On Fri, Mar 27, 2009 at 10:32 AM, Will Rutherdale (rutherw) <rutherw@cisco.com> wrote: > > Incidentally, in case people are interested in hearing the follow-up to > my original message, my home-cooked benchmark with lots of processes > doing tons of updates seemed to initially show MyISAM winning over > Postgres. > > However I spent some time reading what I could from the manual on > performance improvement and realized that commits might be an issue. I > moved a commit() call out of the main loop, and bang! Postgres showed a > substantial performance advantage over MyISAM. This is one of those areas where postgresql acts very differently from other dbs. In lots of other dbs big transactions are the performance killer. In PostgreSQL big transactions are the way to get better performace.

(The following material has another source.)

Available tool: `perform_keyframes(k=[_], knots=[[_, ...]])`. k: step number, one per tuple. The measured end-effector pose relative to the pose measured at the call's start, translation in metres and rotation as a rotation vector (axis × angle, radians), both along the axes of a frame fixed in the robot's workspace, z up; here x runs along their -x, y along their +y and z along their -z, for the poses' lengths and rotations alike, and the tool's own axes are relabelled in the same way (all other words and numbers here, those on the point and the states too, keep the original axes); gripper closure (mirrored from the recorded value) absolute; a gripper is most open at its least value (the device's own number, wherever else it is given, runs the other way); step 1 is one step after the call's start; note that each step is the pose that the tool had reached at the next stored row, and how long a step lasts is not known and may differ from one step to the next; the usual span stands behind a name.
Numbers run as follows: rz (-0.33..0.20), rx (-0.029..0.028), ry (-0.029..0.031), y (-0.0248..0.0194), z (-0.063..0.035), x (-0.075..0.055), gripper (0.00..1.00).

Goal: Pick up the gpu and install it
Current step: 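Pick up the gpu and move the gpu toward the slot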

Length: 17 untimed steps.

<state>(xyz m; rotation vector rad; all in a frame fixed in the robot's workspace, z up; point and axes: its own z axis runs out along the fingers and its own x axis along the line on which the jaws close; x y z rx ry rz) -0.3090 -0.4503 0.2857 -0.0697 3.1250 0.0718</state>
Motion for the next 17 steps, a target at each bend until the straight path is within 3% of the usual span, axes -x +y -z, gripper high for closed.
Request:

I see. Perhaps earlier I alienated some people by talking about transactions per second, which is not necessarily an appropriate unit. Thanks for the tip. -Will -----Original Message----- From: Scott Marlowe [mailto:scott.marlowe@gmail.com] Sent: 27 March 2009 16:08 To: Will Rutherdale (rutherw) Cc: pgsql-general@postgresql.org Subject: Re: [GENERAL] Is there a meaningful benchmark? This is one of those areas where postgresql acts very differently from other dbs. In lots of other dbs big transactions are the performance killer. In PostgreSQL big transactions are the way to get better performace.
On Fri, Mar 27, 2009 at 2:27 PM, Will Rutherdale (rutherw) <rutherw@cisco.com> wrote: > I see. Perhaps earlier I alienated some people by talking about > transactions per second, which is not necessarily an appropriate unit. Hard to say, tps is still important. A lot of loads need to change one thing in a transaction and change it fairly fast. A lot of other loads update / insert 10,000 rows, and tps doesn't mean as much as rows inserted / second. I doubt anybody took it personally though. More likely just got confused over what you and they were measuring. Storytime! One of my best friends came from MSSQL and MySQL shop, and when introduced him to pgsql, he was bitching at how slow this file full of inserts was inserting. This was in the pg 7.0 days, when pg was not super fast, but quite fast enough if you knew a few basic tricks of the trade. I looked at his load file, which was basically one insert after another, 10k of them. I pushed him aside, typed in begin; on top and commit; on the bottom and told him to run it now. It finished in about 10 seconds. It had taken > 10 minutes before that. He's now my boss at another company, and pretty hard core pgsql fan.